10.3171/2014.10.JNS14499

Scopus ID

2-s2.0-84953344372 (requires institutional sign-in at Scopus site)   21 Citations

Abstract

OBJECT: Stereotactic radiosurgery (SRS) is a therapeutic option for repeatedly hemorrhagic cavernous malformations (CMs) located in areas deemed to be high risk for resection. During the latency period of 2 or more years after SRS, recurrent hemorrhage remains a persistent risk until the obliterative process has finished. The pathological response to SRS has been studied in relatively few patients. The authors of the present study aimed to gain insight into the effect of SRS on CM and to propose possible mechanisms leading to recurrent hemorrhages following SRS.
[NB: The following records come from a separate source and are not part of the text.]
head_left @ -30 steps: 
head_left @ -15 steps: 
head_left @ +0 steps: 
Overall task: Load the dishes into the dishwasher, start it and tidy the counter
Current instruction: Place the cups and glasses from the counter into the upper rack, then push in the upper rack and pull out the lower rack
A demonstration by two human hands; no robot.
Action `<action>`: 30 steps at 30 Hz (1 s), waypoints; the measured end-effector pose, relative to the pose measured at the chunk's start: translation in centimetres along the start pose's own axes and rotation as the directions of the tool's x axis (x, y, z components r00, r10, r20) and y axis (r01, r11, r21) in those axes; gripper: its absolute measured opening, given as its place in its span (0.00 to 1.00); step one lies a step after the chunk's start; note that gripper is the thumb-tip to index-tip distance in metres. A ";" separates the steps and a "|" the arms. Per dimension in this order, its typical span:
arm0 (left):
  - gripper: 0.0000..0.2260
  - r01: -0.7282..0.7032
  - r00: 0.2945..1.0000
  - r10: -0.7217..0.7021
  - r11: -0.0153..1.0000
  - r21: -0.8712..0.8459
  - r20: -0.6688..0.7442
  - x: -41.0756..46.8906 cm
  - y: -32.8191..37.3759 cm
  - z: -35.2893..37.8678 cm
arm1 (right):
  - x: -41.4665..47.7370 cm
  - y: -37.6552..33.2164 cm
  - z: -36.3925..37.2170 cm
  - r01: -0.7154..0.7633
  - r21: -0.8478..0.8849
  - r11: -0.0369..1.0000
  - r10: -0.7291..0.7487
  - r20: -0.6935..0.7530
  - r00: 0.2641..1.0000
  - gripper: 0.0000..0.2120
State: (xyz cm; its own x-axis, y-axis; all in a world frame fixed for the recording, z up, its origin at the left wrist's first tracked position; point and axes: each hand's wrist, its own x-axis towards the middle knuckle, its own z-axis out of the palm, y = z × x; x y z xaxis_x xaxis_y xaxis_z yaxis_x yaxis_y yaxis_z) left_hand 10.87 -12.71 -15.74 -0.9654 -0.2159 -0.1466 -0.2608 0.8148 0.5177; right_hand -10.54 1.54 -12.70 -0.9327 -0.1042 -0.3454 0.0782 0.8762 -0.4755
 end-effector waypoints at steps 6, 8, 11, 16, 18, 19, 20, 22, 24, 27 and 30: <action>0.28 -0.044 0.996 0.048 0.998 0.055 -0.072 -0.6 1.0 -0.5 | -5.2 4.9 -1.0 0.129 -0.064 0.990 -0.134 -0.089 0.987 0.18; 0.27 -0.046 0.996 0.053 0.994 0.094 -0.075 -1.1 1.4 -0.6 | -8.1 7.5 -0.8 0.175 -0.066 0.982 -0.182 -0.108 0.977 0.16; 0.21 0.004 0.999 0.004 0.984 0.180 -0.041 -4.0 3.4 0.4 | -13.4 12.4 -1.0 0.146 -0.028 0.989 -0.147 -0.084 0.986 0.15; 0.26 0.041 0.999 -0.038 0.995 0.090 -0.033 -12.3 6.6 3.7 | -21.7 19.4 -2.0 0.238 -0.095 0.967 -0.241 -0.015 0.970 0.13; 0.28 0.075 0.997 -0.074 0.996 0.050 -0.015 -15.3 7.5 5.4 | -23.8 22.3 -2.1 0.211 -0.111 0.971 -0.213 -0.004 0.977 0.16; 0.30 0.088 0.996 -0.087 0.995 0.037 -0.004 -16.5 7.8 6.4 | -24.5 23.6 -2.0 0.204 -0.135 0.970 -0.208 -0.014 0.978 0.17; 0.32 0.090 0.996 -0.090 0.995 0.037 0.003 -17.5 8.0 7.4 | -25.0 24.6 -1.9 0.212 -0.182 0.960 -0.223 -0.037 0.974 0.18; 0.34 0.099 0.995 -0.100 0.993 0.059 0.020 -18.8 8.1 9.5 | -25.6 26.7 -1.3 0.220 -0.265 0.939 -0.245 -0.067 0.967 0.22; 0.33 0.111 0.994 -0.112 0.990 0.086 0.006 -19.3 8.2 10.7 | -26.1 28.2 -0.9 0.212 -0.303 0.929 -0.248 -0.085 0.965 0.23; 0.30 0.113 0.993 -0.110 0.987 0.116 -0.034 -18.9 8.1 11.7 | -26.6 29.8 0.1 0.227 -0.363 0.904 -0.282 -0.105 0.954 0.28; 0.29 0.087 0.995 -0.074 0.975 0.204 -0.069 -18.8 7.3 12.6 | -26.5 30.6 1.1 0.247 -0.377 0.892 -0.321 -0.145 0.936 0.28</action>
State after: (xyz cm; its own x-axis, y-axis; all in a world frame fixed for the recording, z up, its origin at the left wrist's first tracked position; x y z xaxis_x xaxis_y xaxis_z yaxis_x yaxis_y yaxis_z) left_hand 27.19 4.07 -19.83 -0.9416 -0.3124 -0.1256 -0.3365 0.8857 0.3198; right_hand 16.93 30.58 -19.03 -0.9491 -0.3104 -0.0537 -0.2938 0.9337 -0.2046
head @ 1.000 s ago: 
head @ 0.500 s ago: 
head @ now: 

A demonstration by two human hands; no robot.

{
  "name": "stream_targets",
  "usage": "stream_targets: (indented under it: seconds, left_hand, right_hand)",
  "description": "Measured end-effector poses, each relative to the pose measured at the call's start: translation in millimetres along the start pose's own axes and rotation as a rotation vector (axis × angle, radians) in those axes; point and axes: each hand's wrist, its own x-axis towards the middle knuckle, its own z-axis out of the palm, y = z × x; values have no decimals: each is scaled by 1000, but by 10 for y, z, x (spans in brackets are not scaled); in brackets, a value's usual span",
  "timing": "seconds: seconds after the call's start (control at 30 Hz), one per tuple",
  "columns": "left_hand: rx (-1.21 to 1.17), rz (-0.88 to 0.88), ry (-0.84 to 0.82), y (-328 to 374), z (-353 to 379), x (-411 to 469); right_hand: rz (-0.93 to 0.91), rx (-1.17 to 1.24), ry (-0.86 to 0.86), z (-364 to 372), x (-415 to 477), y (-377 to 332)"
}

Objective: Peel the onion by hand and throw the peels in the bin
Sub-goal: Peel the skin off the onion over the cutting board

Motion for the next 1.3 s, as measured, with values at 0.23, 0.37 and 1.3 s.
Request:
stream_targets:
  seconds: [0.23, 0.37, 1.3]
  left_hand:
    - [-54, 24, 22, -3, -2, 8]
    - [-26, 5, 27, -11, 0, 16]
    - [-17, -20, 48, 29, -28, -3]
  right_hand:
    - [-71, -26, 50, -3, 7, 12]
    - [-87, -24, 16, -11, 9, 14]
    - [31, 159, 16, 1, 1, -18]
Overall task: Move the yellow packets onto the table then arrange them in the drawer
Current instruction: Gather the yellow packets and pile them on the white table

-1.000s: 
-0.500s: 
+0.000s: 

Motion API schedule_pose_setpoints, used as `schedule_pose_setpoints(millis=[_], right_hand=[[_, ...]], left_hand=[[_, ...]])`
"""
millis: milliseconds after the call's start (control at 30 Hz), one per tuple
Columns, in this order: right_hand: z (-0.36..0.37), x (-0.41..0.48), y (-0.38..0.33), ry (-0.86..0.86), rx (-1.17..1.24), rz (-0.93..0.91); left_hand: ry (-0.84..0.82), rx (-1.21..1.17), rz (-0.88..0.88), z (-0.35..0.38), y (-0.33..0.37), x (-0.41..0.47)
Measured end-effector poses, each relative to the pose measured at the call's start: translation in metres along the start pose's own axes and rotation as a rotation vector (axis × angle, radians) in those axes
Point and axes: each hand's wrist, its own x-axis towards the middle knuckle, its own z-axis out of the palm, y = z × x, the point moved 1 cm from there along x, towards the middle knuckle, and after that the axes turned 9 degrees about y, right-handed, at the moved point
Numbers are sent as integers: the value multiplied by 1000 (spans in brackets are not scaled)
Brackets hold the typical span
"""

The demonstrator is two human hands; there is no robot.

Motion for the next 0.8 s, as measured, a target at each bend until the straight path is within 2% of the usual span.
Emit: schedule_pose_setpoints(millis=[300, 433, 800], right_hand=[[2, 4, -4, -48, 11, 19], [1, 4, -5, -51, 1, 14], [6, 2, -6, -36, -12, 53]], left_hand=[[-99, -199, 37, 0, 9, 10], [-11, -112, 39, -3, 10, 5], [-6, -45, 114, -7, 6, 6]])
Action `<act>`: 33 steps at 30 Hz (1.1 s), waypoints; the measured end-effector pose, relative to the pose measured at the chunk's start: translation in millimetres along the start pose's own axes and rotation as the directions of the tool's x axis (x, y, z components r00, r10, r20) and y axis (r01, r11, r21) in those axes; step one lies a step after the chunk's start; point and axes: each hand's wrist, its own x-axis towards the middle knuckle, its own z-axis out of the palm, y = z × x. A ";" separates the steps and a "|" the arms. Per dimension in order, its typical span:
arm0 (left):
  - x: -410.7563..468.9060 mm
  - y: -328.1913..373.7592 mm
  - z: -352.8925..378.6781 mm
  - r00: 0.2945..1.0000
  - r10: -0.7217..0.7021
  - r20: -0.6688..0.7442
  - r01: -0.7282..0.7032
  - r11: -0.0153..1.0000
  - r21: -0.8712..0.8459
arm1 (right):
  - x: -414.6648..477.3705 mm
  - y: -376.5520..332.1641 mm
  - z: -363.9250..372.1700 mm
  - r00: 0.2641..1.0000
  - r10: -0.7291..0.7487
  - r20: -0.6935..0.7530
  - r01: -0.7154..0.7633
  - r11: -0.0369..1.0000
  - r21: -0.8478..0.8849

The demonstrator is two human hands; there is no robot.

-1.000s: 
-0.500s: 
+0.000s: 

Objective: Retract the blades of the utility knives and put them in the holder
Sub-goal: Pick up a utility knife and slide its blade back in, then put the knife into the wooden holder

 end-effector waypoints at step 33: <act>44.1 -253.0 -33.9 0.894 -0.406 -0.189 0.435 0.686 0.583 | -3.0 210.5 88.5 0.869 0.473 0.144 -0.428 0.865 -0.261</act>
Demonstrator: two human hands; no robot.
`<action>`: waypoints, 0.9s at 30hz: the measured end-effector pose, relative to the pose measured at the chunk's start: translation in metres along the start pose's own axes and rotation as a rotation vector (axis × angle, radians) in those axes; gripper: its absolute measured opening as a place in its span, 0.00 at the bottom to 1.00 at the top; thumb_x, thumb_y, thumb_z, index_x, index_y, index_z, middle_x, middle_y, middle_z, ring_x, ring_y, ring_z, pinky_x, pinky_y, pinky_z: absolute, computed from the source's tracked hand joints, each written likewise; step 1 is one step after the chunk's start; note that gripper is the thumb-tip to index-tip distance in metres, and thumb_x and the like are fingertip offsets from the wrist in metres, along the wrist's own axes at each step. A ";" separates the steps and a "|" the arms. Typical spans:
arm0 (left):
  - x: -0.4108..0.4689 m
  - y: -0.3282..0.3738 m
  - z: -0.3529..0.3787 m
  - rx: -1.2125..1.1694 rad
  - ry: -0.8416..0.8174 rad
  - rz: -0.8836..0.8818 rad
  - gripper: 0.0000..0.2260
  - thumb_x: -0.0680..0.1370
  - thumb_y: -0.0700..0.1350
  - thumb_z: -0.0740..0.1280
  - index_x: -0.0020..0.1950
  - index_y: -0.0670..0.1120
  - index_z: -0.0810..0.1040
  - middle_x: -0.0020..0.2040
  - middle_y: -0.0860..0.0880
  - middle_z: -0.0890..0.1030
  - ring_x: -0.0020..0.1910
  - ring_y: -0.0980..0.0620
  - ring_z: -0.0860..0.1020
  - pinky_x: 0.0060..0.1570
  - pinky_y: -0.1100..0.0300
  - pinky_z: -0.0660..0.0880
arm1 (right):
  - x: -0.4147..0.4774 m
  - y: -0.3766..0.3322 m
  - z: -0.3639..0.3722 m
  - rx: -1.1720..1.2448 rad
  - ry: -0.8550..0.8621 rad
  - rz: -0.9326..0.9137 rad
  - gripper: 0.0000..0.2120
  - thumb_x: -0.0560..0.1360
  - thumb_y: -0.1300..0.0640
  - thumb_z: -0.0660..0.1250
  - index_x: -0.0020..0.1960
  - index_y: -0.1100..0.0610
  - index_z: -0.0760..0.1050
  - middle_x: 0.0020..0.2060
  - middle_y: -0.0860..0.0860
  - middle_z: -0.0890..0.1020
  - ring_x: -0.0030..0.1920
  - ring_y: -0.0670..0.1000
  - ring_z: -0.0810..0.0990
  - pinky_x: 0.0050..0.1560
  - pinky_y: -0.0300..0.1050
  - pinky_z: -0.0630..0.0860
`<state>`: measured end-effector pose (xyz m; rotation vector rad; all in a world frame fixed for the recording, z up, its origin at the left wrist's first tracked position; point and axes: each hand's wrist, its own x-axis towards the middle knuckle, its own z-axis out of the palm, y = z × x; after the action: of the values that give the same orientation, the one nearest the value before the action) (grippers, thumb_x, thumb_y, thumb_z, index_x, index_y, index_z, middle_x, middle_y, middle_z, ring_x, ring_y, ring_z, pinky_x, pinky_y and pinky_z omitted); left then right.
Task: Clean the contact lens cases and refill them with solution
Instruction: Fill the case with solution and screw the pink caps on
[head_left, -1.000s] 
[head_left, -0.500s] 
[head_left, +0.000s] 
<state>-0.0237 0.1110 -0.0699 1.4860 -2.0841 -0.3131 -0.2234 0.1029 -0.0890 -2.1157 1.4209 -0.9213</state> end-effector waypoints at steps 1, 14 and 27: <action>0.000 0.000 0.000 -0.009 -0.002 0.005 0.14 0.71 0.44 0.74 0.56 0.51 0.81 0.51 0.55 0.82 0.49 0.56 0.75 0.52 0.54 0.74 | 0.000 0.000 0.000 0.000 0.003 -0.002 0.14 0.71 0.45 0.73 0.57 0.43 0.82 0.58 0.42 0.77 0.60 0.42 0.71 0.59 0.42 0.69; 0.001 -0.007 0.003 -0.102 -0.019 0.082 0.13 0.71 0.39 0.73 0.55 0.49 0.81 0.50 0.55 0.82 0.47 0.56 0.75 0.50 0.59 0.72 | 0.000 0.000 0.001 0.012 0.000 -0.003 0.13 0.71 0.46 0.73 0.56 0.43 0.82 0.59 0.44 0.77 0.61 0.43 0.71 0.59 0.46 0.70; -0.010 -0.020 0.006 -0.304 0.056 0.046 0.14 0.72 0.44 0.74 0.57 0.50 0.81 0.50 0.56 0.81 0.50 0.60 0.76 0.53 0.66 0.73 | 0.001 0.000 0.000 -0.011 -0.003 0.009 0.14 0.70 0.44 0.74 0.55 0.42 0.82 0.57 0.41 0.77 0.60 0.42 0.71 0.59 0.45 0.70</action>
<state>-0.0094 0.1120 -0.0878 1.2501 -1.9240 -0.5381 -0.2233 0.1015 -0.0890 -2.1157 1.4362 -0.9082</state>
METHODS: During a 13-year interval between 2001 and 2013, bleeding recurred in 9 patients with CMs that had been treated using Gamma Knife surgery at the authors' institution. Microsurgical removal was subsequently performed in 5 of these patients, who had recurrent hemorrhages between 4 months and 7 years after SRS. Specimens from 4 patients were available for analysis and used for this report.

RESULTS: Histopathological analysis demonstrated that vascular sclerosis develops as early as 4 months after SRS. In the samples from 2 to 7 years after SRS, sclerotic vessels were prominent, but there were also vessels with incomplete sclerosis as well as some foci of neovascularization.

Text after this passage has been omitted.